American beauty pageant titleholder

CC Barber is an American beauty pageant titleholder from Scappoose, Oregon, who was crowned Miss Oregon 2009. She competed for the Miss America 2010 title in January 2010 and placed in the Top 15 semi-finalists.

==Pageant career==
===Early pageants===
In 2006, Barber won the Miss Columbia County 2006 title. She competed in the 2006 Miss Oregon pageant with the platform "Aiding Children and Families of Foster Care/Improving the Foster Care System" and a dance performance in the talent portion of the competition. She was named runner-up to winner Donilee McGinnis.

Barber did not compete in the 2007 Miss Oregon pageant.
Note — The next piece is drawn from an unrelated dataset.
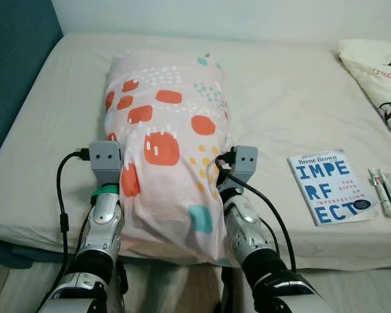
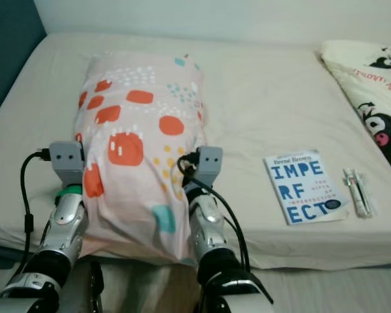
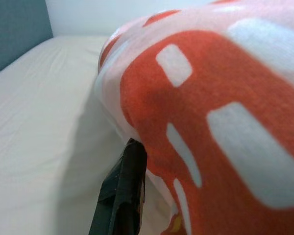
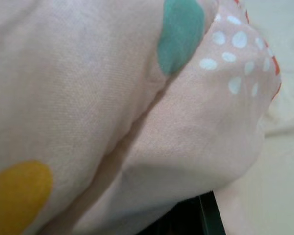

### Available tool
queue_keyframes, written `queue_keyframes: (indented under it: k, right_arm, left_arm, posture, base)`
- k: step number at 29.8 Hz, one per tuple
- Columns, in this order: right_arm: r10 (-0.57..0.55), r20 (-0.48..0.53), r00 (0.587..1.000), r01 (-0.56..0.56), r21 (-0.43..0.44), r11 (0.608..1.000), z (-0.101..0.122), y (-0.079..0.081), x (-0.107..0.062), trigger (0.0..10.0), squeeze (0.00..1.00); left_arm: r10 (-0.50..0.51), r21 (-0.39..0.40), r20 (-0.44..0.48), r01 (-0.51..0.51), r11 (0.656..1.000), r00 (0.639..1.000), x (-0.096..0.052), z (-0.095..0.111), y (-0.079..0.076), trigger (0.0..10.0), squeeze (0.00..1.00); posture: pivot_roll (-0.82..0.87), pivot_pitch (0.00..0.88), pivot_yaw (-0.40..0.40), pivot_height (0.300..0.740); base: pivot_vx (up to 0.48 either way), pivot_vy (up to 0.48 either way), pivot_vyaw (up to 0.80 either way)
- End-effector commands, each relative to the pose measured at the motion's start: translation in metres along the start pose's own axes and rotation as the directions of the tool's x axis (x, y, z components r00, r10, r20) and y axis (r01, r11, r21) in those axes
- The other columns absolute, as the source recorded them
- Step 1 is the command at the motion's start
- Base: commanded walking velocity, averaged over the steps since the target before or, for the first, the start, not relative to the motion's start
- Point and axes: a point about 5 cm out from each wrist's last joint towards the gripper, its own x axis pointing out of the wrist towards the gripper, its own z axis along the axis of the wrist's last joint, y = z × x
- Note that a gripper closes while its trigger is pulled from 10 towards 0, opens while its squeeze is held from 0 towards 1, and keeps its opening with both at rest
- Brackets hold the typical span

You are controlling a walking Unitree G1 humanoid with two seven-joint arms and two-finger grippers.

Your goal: Clean up the room

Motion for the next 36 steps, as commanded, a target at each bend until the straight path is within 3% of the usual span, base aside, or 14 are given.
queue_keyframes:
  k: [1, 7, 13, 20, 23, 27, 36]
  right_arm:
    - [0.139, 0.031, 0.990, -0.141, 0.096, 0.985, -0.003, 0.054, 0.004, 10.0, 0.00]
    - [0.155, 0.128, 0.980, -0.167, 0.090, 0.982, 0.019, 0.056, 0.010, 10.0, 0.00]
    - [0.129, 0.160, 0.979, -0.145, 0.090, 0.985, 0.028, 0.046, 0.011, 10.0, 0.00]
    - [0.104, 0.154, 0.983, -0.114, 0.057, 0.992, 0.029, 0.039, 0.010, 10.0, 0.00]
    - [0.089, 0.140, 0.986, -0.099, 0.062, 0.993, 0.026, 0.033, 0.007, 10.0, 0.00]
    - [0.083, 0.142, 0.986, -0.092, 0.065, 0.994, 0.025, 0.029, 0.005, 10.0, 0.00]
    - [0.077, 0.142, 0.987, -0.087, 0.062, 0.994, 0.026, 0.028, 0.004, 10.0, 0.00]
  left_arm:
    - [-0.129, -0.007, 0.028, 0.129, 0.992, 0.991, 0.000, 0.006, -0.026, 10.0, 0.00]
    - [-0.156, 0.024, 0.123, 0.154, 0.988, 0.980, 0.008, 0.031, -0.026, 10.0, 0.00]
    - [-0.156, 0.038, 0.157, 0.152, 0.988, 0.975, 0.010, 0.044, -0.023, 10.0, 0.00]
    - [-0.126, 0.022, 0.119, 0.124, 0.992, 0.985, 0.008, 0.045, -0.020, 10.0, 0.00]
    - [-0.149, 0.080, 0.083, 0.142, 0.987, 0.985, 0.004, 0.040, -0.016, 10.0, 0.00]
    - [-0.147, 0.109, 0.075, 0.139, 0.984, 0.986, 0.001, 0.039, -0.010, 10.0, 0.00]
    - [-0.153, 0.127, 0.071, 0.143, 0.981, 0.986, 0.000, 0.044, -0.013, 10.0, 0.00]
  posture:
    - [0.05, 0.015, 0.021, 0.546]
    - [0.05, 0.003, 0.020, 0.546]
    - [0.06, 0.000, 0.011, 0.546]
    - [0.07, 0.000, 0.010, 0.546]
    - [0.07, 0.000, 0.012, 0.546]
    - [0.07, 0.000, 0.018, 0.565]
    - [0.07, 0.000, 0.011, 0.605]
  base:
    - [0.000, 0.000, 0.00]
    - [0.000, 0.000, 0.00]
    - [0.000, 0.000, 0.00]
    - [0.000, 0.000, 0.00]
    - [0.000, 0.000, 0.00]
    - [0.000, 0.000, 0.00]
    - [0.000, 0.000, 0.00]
In 2008, Barber won the Miss Three Rivers 2008 title. She competed in the 2008 Miss Oregon pageant with the platform "Friends of the Children – Revolutionary Mentoring for High-Risk Youth" and a dance performance in the talent portion of the competition.

===Miss Oregon 2009===
In 2009, Barber was crowned Miss Tri Valley 2009.
She entered the Miss Oregon pageant in early July 2009 as one of 24 qualifiers for the state title. Barber's competition talent was a dance performance to "Bleeding Love" by Leona Lewis. Her platform was "Friends of the Children – Revolutionary Mentoring for High-Risk Youth".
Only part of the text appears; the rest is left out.